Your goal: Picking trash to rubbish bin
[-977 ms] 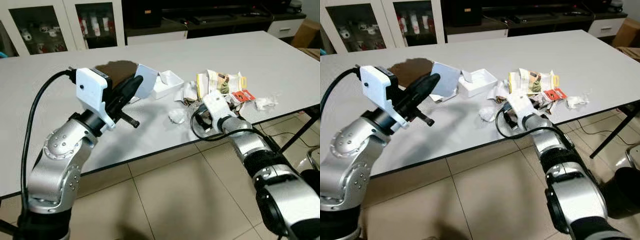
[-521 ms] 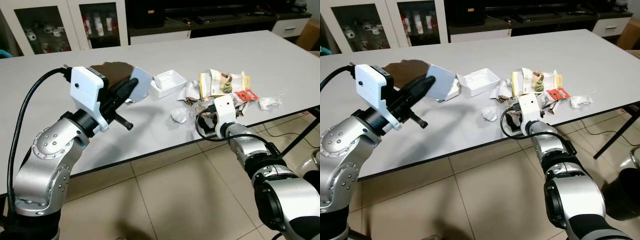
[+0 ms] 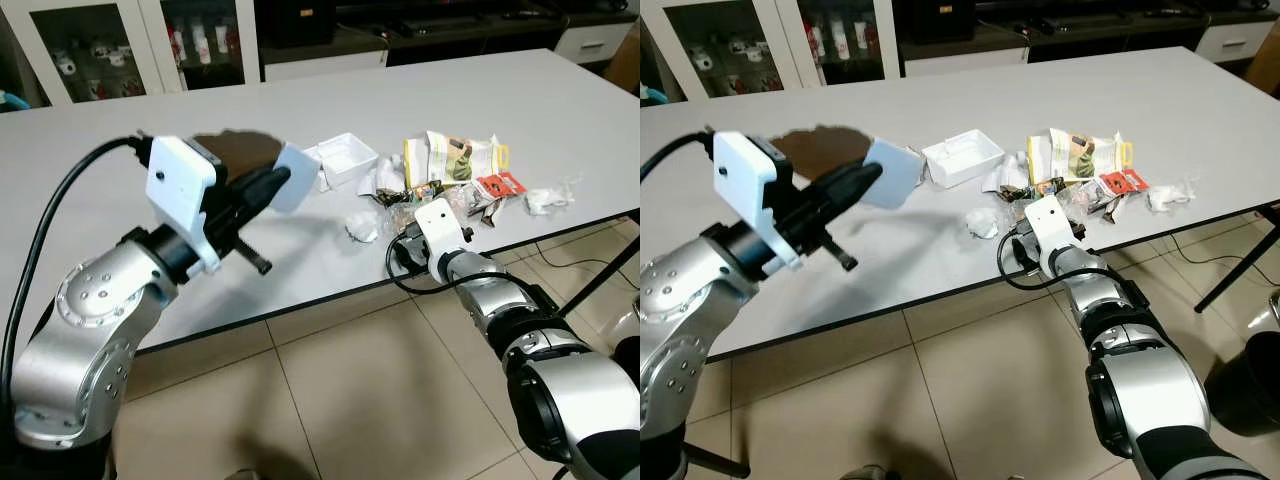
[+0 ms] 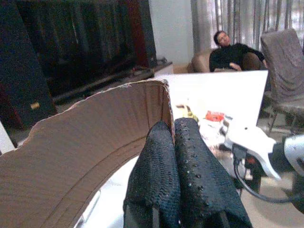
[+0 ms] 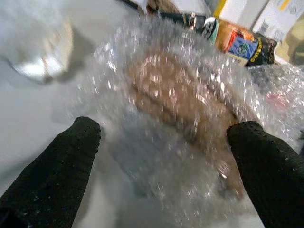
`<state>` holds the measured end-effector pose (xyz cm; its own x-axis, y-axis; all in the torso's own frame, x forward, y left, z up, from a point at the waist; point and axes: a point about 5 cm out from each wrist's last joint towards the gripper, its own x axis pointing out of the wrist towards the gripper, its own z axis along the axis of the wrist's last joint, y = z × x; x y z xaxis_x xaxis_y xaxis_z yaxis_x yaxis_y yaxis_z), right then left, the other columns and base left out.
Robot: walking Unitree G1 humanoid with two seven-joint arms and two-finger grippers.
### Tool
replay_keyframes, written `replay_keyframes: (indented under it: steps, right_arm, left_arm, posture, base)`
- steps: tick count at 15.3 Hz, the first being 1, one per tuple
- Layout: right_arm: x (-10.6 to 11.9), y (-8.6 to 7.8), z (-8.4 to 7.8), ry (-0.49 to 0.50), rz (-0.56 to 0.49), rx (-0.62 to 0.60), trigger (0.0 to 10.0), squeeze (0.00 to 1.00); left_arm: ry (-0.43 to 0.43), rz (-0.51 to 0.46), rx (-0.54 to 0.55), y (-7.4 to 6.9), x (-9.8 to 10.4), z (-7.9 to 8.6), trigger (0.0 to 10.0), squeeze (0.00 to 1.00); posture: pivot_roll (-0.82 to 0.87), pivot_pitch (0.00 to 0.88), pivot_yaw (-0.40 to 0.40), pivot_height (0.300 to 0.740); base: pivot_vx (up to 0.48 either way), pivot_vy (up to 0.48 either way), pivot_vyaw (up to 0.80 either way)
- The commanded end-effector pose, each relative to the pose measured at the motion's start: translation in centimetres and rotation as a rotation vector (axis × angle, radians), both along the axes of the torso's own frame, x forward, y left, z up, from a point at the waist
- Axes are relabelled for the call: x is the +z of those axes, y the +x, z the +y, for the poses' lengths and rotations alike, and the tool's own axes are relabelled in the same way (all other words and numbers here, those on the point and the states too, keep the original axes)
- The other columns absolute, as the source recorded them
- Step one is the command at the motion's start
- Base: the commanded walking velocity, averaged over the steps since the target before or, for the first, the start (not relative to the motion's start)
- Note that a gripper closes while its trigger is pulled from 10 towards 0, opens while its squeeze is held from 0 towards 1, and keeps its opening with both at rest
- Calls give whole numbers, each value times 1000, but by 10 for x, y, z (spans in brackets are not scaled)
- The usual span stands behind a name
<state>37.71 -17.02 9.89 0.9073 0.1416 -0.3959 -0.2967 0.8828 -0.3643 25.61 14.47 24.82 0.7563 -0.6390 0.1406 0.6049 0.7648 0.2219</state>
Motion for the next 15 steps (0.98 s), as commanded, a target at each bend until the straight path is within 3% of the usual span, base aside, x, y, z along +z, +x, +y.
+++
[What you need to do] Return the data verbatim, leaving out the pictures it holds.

[Answer for this exercise]
Your goal: Picking trash to rubbish bin
[-977 ms] 
[-521 ms] 
[+0 ms] 
[+0 ms] 
[+0 ms] 
`<state>` holds the measured end-effector pose (xyz cm; its own x-axis, y-axis; all in the torso's own frame, x forward, y left, z up, from a point at the waist; point and axes: a point about 5 cm out from each wrist's last joint towards the gripper, its own x axis pointing out of the wrist towards the gripper, its own z axis along the axis of the wrist's last joint, y = z × x; x y z xaxis_x xaxis_y xaxis_z yaxis_x yaxis_y yaxis_z), right then left, the other columns and base left out.
Robot: walking Unitree G1 humanoid with two seven-joint arms and two-finger grippers.
### Tool
replay_keyframes, written `replay_keyframes: (indented under it: steps, right_arm, left_arm, posture, base)`
- steps: tick count at 15.3 Hz, the first being 1, one per tuple
- Layout: right_arm: x (-10.6 to 11.9), y (-8.6 to 7.8), z (-8.4 to 7.8), ry (-0.49 to 0.50), rz (-0.56 to 0.49), rx (-0.62 to 0.60), trigger (0.0 to 10.0), squeeze (0.00 to 1.00); left_arm: ry (-0.43 to 0.43), rz (-0.51 to 0.46), rx (-0.54 to 0.55), y (-7.4 to 6.9), x (-9.8 to 10.4), z (-7.9 to 8.6), trigger (0.0 to 10.0), squeeze (0.00 to 1.00); posture: pivot_roll (-0.82 to 0.87), pivot_pitch (0.00 to 0.88), pivot_yaw (-0.40 to 0.40), pivot_height (0.300 to 0.740); base: pivot_vx (up to 0.48 either way), pivot_vy (up to 0.48 either way), pivot_vyaw (up to 0.80 either way)
- The commanded end-effector pose, each relative to the pose measured at the motion's start: translation in centimetres and rotation as a rotation vector (axis × angle, radians), both along the axes of the torso's own frame, x forward, y left, z up, from a point at the waist
- Axes are relabelled for the call: x is the +z of those axes, y the +x, z the +y, for the poses' lengths and rotations alike, and the tool's own axes are relabelled in the same way (all other words and numbers here, those on the point and the states too, keep the original axes)
- The other columns absolute, as the source recorded them
- Step one is the command at the motion's start
- Base: the commanded walking velocity, averaged over the steps since the target before or, for the first, the start (not relative to the motion's start)
- Note that a gripper closes while its trigger is pulled from 10 towards 0, opens while its squeeze is held from 0 towards 1, and keeps its opening with both at rest
- Calls give whole numbers, each value times 1000, but by 10 for x, y, z (spans in brackets are not scaled)
- The usual span stands behind a name
<state>37.71 -17.02 9.89 0.9073 0.1416 -0.3959 -0.2967 0.8828 -0.3643 25.61 14.47 24.82 0.7563 -0.6390 0.1406 0.6049 0.7648 0.2219</state>
Motion for the next 15 steps (0.98 s), as commanded, a target at each bend until the straight path is within 3% of the usual span, base aside, x, y, z along +z, +x, +y.

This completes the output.